What the exercise asks: A word-for-word copy of the line containing "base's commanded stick" and every following line to the end of the data below is all the answer should hold.

Provided data:
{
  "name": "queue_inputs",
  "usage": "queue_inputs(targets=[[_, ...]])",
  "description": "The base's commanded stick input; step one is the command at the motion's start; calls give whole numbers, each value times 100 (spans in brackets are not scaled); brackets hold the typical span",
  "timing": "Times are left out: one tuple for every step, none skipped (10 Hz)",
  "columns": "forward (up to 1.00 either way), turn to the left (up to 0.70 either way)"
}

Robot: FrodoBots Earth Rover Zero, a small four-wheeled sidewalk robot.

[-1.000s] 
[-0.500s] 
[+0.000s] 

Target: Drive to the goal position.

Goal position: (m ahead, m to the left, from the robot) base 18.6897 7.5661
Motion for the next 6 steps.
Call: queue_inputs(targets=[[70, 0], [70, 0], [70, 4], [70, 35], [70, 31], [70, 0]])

Task result:
  "description": "The base's commanded stick input; step one is the command at the motion's start; calls give whole numbers, each value times 100 (spans in brackets are not scaled); brackets hold the typical span",
  "timing": "Times are left out: one tuple for every step, none skipped (10 Hz)",
  "columns": "forward (up to 1.00 either way), turn to the left (up to 0.70 either way)"
}

Robot: FrodoBots Earth Rover Zero, a small four-wheeled sidewalk robot.

[-1.000s] 
[-0.500s] 
[+0.000s] 

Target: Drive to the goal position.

Goal position: (m ahead, m to the left, from the robot) base 18.6897 7.5661
Motion for the next 6 steps.
Call: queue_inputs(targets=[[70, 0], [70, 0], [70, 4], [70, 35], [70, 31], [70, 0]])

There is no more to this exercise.